Grading Nigeria’s Response to the Conflict in the Republic of Cameroon 0

Nigeria’s indifference to the separatist conflict in Cameroon—in which its minority English-speaking people (Anglophones) are seeking for a homeland they call Ambazonia —calls for a searing indictment. Apparently because of Boko Haram’s menace, Nigeria, which was once the destination for persons fleeing political persecution all over the African continent, has become inhospitable in recent years.

In 2018, in an extraordinary rendition scheme—since condemned by the United Nations High Commission for Refugees and other countries—Nigeria arrested on its home territory, and subsequently deported to Cameroon, 47 Ambazonian activists, including former Ambazonia interim leader Sisiku Ayuk Tabe, who is presently serving a life sentence in Cameroon’s prison.

If Nigeria’s revulsion at the current Cameroon’s Anglophones’ aspiration for independence  stems from the horrors of its 1967-1970 civil war—in which more than one million of its citizens died after Biafra, the short-lived republic, declared itself independent from Nigeria—then that argument is short-sighted for one reason: Timing.

Biafra’s secession, which was declared just seven years after Nigeria obtained independence from Great Britain, lacked the traction for success, because it was out of tune with the mood at that moment, which was for Nigeria’s ethnic and linguistic groups—as it was for other African countries emerging from years under colonial rule with similar characteristics —to merge and form the new republic.

It helps explain why General Yakubu Gowon, Nigeria’s military head of state at the time, was able to marshal every available asset, including the United States’ “One Nigeria” policy under President Lyndon Johnson, to crush the Biafra secession. (A similar fate befell Katanga and South Kasai, two breakaway provinces of the Democratic Republic of Congo(DRC), where, just weeks into its independence in June 1960, they also declared themselves “independent” from DRC, sparking a raging civil war that led to an end to their secessionist status.)

But if Biafra’s bid for independence collapsed —to validate my argument that the circumstances  differ from the current conflict in Cameroon—because of its inauspicious timing, Anglophones’ yearning for nationhood (roused almost sixty years after failed attempts at creating an egalitarian federalism between them and Francophone-Cameroon) comes on the heels of other pro-independence movements in Africa and elsewhere in the world—South Sudan, Eritrea, East Timor, Macedonia—that have mostly been successful.
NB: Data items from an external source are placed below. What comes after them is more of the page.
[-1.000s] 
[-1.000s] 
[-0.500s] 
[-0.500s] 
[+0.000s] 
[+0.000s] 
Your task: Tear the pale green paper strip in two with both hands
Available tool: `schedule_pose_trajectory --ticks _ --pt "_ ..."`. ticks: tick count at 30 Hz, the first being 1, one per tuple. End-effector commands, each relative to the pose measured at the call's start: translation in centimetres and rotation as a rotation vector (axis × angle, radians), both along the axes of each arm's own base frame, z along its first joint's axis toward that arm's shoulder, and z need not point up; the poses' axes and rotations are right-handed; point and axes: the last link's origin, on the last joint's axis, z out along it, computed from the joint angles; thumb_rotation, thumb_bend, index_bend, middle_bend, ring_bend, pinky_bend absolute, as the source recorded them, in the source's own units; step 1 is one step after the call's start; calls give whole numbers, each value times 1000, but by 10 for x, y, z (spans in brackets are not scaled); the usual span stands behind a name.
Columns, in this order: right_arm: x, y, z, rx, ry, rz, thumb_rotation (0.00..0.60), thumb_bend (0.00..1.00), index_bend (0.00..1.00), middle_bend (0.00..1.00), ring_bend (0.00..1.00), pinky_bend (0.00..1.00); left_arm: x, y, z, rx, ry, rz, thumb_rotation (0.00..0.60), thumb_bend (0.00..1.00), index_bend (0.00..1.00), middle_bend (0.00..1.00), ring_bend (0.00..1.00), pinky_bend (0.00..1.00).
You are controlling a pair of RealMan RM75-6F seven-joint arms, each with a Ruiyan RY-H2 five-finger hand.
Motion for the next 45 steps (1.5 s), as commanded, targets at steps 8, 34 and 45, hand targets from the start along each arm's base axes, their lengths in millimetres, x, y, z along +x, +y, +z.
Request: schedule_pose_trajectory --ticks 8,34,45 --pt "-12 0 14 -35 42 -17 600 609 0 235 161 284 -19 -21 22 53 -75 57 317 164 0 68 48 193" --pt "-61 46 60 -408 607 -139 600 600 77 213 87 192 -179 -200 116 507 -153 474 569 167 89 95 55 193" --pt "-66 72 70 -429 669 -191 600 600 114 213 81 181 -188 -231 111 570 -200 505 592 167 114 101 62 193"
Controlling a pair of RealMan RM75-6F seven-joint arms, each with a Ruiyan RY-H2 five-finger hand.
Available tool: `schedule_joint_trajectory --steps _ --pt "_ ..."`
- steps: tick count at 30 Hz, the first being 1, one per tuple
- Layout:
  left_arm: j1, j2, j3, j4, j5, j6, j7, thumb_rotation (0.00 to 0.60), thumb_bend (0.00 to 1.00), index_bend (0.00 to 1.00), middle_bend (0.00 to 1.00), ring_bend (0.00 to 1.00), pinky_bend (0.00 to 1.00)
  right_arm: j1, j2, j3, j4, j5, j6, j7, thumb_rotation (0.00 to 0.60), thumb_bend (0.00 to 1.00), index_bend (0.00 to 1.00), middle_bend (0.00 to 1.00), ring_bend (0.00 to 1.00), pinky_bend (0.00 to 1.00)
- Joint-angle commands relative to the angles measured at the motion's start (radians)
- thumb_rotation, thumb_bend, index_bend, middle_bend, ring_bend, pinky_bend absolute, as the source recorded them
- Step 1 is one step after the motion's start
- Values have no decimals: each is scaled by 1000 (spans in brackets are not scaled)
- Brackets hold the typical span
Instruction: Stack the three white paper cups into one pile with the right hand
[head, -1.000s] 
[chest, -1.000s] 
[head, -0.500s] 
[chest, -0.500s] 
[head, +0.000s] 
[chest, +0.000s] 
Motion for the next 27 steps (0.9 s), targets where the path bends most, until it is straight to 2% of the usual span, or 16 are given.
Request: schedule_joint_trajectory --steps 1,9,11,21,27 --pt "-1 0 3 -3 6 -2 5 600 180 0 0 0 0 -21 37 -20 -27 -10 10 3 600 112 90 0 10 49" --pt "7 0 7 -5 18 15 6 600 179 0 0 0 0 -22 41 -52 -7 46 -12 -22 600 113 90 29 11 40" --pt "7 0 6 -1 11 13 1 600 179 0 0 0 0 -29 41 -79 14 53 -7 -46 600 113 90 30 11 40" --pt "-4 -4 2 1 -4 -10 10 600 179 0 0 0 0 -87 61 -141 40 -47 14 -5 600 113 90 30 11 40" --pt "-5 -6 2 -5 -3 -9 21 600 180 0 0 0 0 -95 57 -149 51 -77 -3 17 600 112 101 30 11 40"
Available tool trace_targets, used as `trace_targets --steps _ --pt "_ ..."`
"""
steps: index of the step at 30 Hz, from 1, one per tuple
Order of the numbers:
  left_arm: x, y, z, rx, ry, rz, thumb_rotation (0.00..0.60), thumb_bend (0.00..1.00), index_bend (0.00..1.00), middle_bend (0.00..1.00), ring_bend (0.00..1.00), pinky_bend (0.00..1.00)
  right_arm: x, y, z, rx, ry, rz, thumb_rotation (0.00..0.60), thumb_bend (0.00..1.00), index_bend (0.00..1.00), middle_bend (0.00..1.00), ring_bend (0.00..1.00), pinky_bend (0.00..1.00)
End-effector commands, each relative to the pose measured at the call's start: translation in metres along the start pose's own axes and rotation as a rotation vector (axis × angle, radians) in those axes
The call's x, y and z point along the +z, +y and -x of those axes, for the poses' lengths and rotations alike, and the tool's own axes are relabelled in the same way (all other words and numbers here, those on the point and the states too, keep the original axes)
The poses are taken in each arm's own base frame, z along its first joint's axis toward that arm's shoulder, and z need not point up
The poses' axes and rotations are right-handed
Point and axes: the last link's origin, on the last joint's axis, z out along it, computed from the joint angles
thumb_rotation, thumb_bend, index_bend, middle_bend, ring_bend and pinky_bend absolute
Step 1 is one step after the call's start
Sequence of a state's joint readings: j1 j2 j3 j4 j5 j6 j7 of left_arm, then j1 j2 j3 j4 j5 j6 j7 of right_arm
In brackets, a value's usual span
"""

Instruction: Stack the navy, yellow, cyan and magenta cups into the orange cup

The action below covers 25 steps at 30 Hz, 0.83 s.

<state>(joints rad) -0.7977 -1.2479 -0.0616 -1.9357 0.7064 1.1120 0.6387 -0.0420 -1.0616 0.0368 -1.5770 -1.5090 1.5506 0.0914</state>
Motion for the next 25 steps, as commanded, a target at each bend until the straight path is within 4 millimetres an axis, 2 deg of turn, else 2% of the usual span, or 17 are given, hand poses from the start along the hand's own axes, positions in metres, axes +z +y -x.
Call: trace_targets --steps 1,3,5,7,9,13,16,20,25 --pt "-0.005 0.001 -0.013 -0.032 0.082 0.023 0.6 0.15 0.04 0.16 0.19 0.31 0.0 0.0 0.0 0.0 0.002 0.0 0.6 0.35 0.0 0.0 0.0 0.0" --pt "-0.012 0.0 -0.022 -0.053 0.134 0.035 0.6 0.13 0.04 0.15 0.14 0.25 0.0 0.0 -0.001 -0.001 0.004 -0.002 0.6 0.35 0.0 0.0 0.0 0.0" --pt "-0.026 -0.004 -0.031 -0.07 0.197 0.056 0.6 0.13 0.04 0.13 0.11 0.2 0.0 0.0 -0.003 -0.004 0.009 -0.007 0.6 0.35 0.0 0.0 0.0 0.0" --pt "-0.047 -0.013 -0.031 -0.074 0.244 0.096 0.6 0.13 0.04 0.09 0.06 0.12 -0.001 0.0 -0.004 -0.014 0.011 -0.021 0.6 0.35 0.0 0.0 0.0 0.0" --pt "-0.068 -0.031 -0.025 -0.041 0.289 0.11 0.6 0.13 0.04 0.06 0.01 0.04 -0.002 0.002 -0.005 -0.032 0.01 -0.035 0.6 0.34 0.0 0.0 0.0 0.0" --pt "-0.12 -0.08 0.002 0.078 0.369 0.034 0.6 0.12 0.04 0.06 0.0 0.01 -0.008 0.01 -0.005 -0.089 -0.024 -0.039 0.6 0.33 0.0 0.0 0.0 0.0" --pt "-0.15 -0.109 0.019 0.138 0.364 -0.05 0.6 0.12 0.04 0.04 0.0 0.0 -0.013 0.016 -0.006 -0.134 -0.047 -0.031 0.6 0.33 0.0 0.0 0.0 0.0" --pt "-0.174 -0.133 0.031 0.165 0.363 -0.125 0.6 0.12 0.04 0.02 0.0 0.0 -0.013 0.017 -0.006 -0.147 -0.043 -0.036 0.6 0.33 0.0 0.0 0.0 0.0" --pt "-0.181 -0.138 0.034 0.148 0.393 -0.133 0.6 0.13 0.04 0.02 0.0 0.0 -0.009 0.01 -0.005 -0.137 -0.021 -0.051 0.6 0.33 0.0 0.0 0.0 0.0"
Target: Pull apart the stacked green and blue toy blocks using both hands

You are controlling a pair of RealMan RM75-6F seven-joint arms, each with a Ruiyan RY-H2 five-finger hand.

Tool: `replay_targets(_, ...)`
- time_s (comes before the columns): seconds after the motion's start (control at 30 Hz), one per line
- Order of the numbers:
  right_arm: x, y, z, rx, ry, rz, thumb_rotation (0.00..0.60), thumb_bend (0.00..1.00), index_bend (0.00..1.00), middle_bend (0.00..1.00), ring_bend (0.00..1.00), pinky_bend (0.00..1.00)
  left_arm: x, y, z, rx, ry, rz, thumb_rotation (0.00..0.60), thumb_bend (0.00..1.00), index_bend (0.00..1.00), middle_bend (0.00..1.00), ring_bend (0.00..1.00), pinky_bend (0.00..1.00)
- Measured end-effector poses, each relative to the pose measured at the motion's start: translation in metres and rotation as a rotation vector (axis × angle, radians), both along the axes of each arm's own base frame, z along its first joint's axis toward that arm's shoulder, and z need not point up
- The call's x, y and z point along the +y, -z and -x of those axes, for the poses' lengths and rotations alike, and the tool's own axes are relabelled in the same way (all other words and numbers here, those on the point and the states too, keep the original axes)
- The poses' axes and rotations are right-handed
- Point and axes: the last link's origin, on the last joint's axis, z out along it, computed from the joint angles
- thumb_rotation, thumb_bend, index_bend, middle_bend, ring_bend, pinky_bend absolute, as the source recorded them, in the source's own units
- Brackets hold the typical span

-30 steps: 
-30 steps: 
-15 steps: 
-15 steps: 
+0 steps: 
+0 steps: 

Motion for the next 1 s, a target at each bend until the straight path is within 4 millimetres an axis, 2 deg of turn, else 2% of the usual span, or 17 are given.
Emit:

Nigeria’s frontline state status and its historical ties to Anglophones—up until October 1961 Anglophones were part of Nigeria—call for the former to bring on its diplomatic juggernaut to bear (as its previously done over other hotspots around Africa) on the current conflict, paving a way for a negotiated settlement. Its less inspiring commitment to this role further raises another question, which is whether Nigeria no longer acts—as it once did—as the massive rampart against French influence in West Africa.

Keeping the French at bay in this region has historically been one of Nigeria’s foreign policy objectives. And at the heart of this conflict lies French influence, which dates back to 1972, when “Total”, a French oil company, began operations in the Anglophone region.

That same year— over concerns that without a strong unitary system of government in place, its oil interests in the Anglophone region lacked the needed protection—France coerced Ahmadou Ahidjo, Cameroon’s head of state at the time, into abolishing the federal system of government then existing between Anglophones and Francophone-Cameroon, a decision that Anglophones felt was a betrayal, and whose consequences loom over the current conflict.

When Jaja Wachuku, Nigeria’s first Foreign Minister, spoke at the United Nations in October 1961 about his country being “independent in everything but neutral in nothing that affects the destiny of Africa”, and Yakubu Gowon (speaking at an OAU Conference in Mogadishu, Somalia, in 1974)  about “the inalienable right to self-determination; the necessity for decent life; and the unquestionable demand for human dignity”, they were apparently making references to these French machinations that have, to an extent, contributed to this conflict in Cameroon.

But at their hour of peril, when they needed Nigeria for guidance, Nigeria, it seems, deserted the Anglophones.